Après plusieurs allers et retours, le projet de loi 19.12 sur les conditions  de travail des employés domestiques semble finalement prêt. Son adoption en plénière est, en effet, prévue pour la prochaine session parlementaire. Existant déjà à l’époque du ministre Aghmani, il n’a été adopté en Conseil des ministres qu’en juin 2013. Il a pris alors beaucoup de retard au niveau du Parlement. 
Et pour cause, le Conseil national des droits de l’Homme (CNDH) et le Conseil économique, social et environnemental (CESE) ont été saisis pour apporter plus d’éclairages sur la question. 

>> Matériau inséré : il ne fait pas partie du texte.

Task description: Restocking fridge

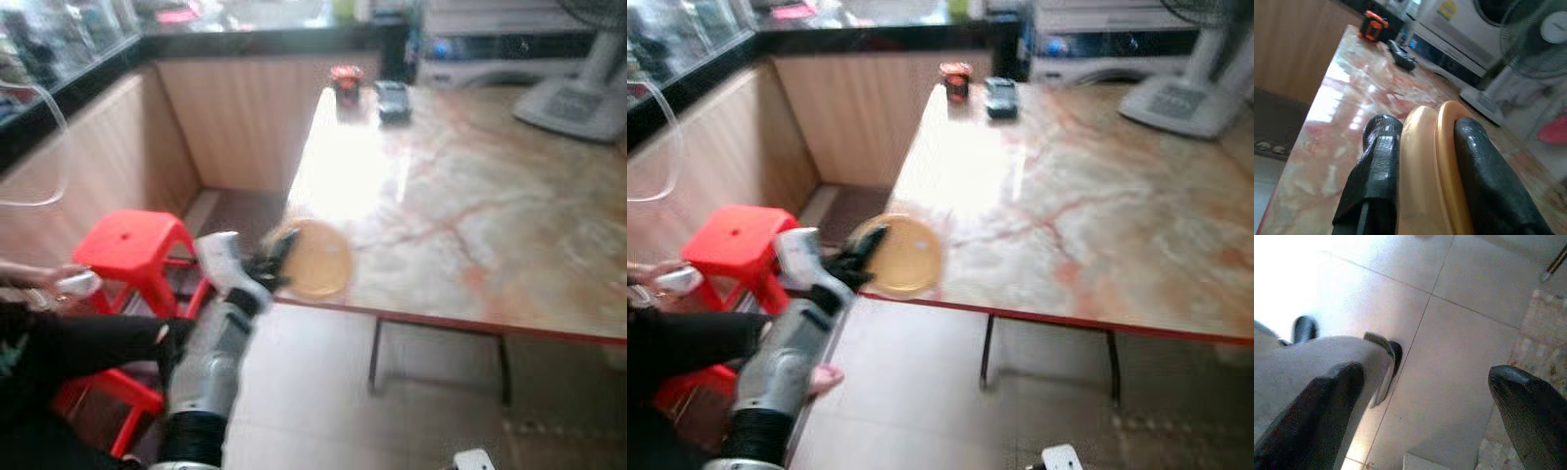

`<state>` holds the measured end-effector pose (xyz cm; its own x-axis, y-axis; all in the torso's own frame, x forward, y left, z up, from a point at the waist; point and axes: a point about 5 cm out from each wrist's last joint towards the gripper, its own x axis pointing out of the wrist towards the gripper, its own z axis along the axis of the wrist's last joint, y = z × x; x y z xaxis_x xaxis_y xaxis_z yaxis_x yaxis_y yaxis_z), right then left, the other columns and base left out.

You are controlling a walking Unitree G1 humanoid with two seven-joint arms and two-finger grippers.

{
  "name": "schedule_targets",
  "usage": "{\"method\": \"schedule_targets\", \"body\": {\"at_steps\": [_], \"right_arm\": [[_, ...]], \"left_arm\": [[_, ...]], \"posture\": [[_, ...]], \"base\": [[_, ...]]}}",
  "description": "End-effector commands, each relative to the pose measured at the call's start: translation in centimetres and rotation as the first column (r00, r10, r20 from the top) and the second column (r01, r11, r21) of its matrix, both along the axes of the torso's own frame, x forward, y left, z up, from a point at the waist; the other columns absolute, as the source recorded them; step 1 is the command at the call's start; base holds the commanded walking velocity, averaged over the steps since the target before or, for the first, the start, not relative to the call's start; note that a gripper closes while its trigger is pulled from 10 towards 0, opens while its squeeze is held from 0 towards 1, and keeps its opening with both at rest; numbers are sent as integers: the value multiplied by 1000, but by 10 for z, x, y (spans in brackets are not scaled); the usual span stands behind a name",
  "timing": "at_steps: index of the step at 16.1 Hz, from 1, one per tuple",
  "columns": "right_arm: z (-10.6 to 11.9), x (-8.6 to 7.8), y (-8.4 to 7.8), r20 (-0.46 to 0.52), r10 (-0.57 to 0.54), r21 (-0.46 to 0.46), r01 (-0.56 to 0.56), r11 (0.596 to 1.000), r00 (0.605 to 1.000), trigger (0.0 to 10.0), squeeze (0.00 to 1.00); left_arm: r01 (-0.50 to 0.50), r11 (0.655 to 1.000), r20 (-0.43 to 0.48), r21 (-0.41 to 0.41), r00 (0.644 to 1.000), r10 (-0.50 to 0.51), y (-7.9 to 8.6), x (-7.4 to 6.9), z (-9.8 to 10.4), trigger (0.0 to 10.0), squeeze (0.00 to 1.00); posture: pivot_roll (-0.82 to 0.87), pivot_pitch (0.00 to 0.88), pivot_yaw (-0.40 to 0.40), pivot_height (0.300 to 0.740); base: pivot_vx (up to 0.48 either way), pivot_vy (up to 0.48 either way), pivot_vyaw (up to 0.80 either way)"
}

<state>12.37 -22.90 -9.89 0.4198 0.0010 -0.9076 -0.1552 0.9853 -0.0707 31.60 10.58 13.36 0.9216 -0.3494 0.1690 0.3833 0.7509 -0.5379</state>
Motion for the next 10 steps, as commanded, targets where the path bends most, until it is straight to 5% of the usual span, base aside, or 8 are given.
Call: {"method": "schedule_targets", "body": {"at_steps": [1, 4, 10], "right_arm": [[-3, -4, 7, -21, 13, 19, -12, 1000, 1000, 10000, 0], [-2, -2, 6, -20, 12, 22, -12, 1000, 1000, 10000, 0], [-2, 0, 6, -21, 7, 19, -7, 1000, 1000, 10000, 0]], "left_arm": [[-39, 999, 30, 2, 999, 39, 11, 2, 8, 10000, 0], [-49, 999, 26, 6, 998, 49, 13, 1, 7, 10000, 0], [-53, 998, 27, 16, 998, 52, 11, -1, 6, 10000, 0]], "posture": [[-96, 0, 38, 740], [-87, 0, 30, 740], [-93, 0, 30, 740]], "base": [[0, 341, 0], [0, 316, 0], [0, 0, 0]]}}
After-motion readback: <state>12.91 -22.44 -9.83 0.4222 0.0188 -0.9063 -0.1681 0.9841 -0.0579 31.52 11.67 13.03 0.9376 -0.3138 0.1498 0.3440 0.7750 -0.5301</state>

En tenant compte de leurs différentes recommandations et sur la base   des dispositions du Code du travail et des conventions internationales ratifiées par le Royaume, le nouveau texte placerait le Maroc au rang des pays les plus respectueux des droits de l’Homme.  

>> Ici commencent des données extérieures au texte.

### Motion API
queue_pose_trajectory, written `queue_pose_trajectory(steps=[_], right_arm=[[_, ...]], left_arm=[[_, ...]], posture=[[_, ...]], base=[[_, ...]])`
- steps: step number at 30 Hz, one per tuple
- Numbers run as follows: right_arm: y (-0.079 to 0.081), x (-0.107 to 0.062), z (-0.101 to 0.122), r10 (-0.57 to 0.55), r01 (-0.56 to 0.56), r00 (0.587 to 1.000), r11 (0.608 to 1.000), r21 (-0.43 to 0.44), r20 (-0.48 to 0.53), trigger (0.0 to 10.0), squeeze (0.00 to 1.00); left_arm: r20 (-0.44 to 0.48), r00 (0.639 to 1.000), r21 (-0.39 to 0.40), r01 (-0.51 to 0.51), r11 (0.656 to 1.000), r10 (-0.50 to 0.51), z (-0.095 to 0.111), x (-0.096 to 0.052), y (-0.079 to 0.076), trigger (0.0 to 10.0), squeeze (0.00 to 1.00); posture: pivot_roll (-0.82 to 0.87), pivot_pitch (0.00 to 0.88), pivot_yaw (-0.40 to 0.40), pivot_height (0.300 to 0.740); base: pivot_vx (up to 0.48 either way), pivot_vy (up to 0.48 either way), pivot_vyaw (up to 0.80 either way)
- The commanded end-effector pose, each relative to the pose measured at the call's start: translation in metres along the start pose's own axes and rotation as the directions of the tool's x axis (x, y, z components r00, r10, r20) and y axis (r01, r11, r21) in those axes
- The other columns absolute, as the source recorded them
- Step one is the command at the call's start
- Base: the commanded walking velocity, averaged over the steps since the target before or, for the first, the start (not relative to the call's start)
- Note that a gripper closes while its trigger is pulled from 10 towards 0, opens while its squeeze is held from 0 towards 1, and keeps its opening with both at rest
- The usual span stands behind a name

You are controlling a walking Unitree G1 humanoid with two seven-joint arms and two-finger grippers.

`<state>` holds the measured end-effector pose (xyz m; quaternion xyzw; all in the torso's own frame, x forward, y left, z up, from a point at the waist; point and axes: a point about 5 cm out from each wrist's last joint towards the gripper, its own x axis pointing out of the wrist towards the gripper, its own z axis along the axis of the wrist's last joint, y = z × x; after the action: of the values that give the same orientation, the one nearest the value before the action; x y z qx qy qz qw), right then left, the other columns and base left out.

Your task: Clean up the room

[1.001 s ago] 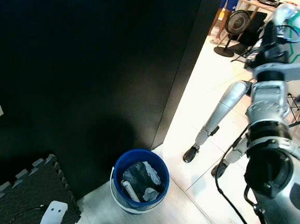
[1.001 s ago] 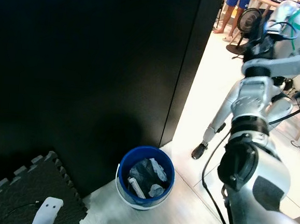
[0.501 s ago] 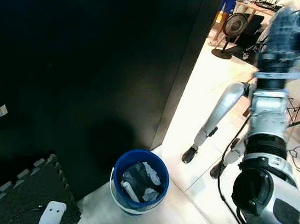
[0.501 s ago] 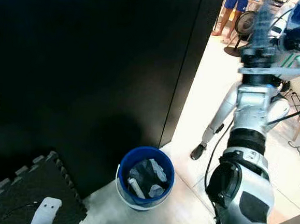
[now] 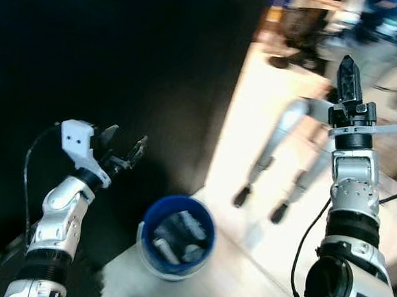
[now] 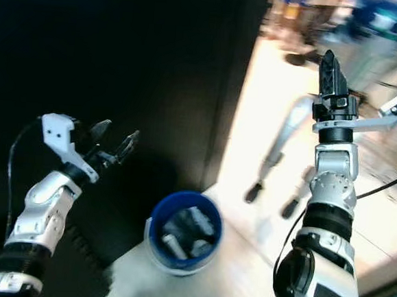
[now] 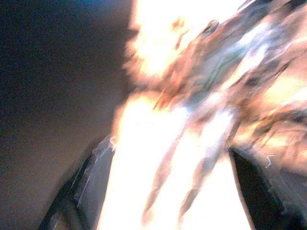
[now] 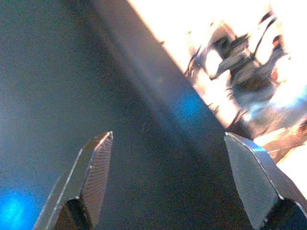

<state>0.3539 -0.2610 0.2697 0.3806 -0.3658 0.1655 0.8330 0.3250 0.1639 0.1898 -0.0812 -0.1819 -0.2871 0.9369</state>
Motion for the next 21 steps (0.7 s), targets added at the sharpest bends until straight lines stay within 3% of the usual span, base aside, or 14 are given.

Obligation d’établir un contrat de travail en bonne et due forme, (repos hebdomadaire, congé annuel payé, entre autres), des dispositions qu’on retrouve déjà au niveau du Code du travail mais sont-elles pour autant scrupuleusement respectées ? Rien n’est moins sûr.  Alors si le même scénario devait se reproduire, il n’y a pas de quoi crier victoire. 
De plus, pour pouvoir employer un jeune entre 15 et 18 ans, il faudra obligatoirement obtenir l’autorisation de son représentant légal. Si cette disposition n’est pas respectée, le futur employeur s’exposera à des amendes très lourdes (25.000 à 30.000 dirhams). Très dissuasif. 

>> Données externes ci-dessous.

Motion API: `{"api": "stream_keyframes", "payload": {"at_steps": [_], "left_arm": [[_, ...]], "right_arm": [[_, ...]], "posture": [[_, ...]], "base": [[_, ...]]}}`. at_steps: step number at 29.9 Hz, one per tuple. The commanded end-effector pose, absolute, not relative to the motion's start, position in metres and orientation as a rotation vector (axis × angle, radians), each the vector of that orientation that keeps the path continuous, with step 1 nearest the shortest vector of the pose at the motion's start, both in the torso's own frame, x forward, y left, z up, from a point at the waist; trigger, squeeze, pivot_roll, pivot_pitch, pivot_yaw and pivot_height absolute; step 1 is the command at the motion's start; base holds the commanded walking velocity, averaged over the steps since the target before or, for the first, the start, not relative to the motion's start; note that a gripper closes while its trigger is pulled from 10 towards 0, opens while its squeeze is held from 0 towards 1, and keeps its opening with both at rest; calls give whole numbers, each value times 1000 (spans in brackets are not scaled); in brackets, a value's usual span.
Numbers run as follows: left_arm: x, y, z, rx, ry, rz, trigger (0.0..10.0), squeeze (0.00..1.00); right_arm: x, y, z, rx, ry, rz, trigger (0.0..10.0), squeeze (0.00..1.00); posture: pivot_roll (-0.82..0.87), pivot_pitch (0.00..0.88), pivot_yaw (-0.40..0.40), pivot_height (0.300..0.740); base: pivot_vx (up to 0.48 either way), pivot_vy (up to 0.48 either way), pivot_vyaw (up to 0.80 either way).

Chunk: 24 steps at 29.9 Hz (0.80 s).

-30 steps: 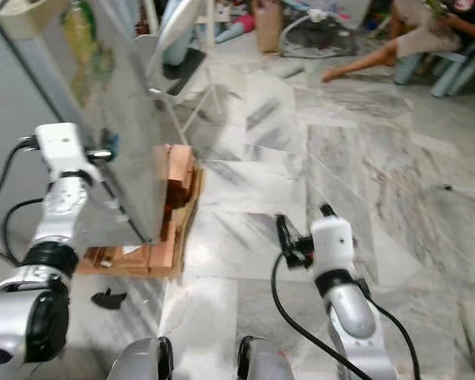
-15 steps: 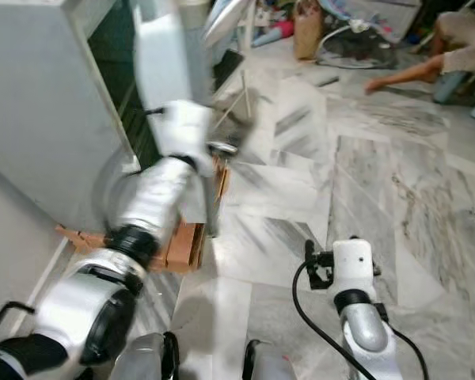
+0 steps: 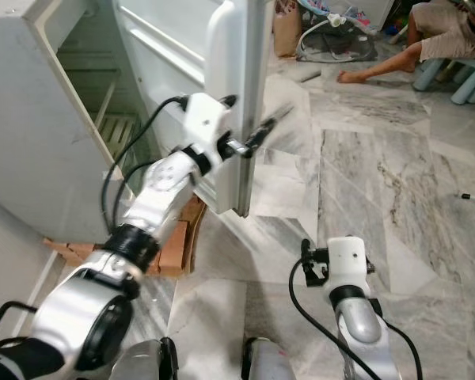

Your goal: Restocking fridge

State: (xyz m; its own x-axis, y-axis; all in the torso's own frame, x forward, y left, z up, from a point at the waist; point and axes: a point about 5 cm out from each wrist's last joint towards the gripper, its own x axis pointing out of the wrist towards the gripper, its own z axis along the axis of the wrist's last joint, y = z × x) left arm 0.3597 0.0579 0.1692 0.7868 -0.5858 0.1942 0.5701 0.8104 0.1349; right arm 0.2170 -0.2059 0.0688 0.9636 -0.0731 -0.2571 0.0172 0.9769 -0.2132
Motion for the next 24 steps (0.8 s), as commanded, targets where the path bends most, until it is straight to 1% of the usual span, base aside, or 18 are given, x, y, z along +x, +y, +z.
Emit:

Lentement mais sûrement, du moins on l’espère. C’est peut-être la dernière ligne droite pour le projet de loi 19.12 sur «Les conditions d’emploi et de travail des employés domestiques» traitant également du travail des «petites bonnes ». Il sera au menu de la prochaine session parlementaire. Il était plus que temps. Que d’atermoiements avant d’en arriver là. Depuis longtemps, le travail des enfants est une tare qui continue à handicaper les efforts du Maroc en matière de respect des droits de l’Homme.  Peut-on entrevoir pour autant le bout du tunnel ?
Certes des textes protégeant les enfants existent bel et bien, encore faut-il les appliquer. En effet, et en plus de textes en vigueur depuis les années 60, différentes initiatives visant la protection de l’enfant ont été lancées, parallèlement à l’adoption d’autres textes législatifs dans un objectif d’harmoniser la législation avec les instruments internationaux. Il s’agit, à titre d’exemple, de la loi 04.00 sur l’obligation de l’enseignement fondamental ou encore de la loi 24.03 modifiant le Code pénal (Statut des mineurs). Il en est de même du Code du travail, qui interdit le travail des enfants âgés de moins de 15 ans et impose autorisation pour les 15-18 ans. C’est dire l’esprit qui animait le législateur quant au bien-être des enfants. Les mêmes dispositions se retrouvent dans le nouveau texte de loi stipulant que  l’emploi des personnes de moins de 15 ans est interdit. Les jeunes âgés entre 15-18 ans ne peuvent en effet être employés qu’avec l’autorisation de leur représentant légal. Ainsi, la loi prévoit en cas d'infraction à cette règle, une amende allant de 25 à 30.000 DH pour les réfractaires. Cette clause pourra toutefois être modifiée suite à la recommandation émise par le Conseil national des droits de l'Homme (CNDH) et le Conseil économique, social et environnemental (CESE) d’interdire le travail des enfants de moins de 18 ans. Autant de mesures dont l’adoption pourra en effet combler les lacunes juridiques relevées depuis plusieurs années et longtemps dénoncées par la société civile et les organisations de défense des droits de l’Homme. 
Mais comme l’indique un militant associatif, « ce n’est pas une question de cadre législatif, mais plutôt de cadre de vie». Pratique répandue et bénéficiant de la complicité de tous, l’exploitation à travers le travail domestique touche particulièrement des fillettes issues pour la plupart de régions rurales et périurbaines caractérisées par la marginalisation et la précarité. Une violence sans nom s’exerce sur elles. En effet, ces petites filles sont soumises au bon vouloir et parfois aux pires sévices de leurs employeurs qui débouchent parfois sur des drames. «Alors, est-ce qu’un texte de plus apporterait un changement quelconque ?», se demande sceptique notre interlocuteur. Et d’ajouter : «Il faut attaquer les racines du mal qui sont avant tout économiques, à savoir la précarité et la pauvreté qui empêchent les petites filles de se retrouver à l’école».